April 30 (Reuters) – Cigna slightly raised its annual adjusted profit forecast on Thursday after beating first-quarter earnings estimates, helped by strength in its health services unit and as medical costs came in lower than expected.
Unlike many peers, Cigna no longer offers Medicare Advantage plans for seniors and people with disabilities and has taken steps to shrink the Obamacare business. It instead relies more on its pharmacy benefits segment and employer-sponsored healthcare plans.
The company is also shifting some customers to a new model that excludes after-market discounts, known as rebates, a move it says will squeeze margins over the next two years.
Quarterly medical loss ratio, or the percentage of premiums spent on medical care, stood at 79.8% in the quarter. Analysts expected a ratio of 81.56%, according to LSEG data.
The company said this reflected the impact of its deal with Health Care Service Corp to sell its Medicare business.

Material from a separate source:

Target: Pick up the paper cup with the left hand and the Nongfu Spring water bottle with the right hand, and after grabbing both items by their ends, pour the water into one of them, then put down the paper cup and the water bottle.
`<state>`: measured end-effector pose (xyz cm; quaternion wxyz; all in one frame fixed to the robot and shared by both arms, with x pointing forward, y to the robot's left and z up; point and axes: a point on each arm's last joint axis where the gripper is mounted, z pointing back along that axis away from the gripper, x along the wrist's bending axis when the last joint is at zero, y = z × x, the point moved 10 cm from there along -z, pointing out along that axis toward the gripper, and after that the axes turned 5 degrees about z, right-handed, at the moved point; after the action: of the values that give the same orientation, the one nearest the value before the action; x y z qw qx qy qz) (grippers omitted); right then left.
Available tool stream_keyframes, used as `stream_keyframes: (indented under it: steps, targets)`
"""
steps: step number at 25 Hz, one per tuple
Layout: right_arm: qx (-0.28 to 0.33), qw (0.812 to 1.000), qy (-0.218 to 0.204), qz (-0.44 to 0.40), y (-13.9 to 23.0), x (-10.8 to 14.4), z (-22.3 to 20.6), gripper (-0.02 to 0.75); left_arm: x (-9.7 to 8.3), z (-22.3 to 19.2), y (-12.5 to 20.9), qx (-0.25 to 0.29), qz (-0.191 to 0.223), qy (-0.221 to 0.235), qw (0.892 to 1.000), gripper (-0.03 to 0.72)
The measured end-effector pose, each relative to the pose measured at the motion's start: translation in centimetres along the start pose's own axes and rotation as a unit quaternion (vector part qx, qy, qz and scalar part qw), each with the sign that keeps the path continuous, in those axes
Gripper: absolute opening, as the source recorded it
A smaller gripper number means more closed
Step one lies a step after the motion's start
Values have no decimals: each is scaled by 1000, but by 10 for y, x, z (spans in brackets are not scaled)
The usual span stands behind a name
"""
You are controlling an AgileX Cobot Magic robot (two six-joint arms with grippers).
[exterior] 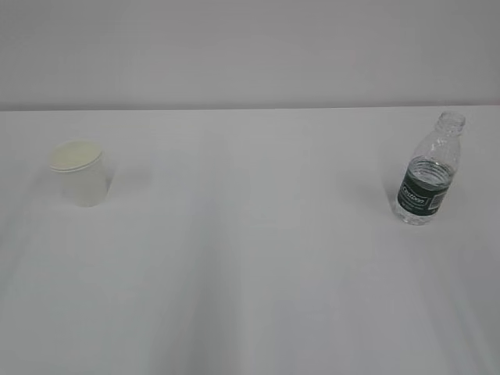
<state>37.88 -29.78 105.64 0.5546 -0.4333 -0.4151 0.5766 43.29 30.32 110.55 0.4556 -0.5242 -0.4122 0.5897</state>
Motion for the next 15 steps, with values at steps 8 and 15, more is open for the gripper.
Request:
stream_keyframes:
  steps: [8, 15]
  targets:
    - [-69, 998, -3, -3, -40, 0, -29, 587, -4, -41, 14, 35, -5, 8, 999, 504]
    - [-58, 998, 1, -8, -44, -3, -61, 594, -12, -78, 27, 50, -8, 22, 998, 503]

For the reported quarter, adjusted revenue at its health services unit Evernorth rose nearly 9% to $58.44 billion.
Cigna now sees 2026 adjusted profit per share to be $30.35, compared with its previous expectation of at least $30.25 per share and analysts’ estimate of $30.33 per share.
On an adjusted basis, the company earned quarterly profit of $7.79 per share, surpassing analysts’ estimate of $7.61 per share.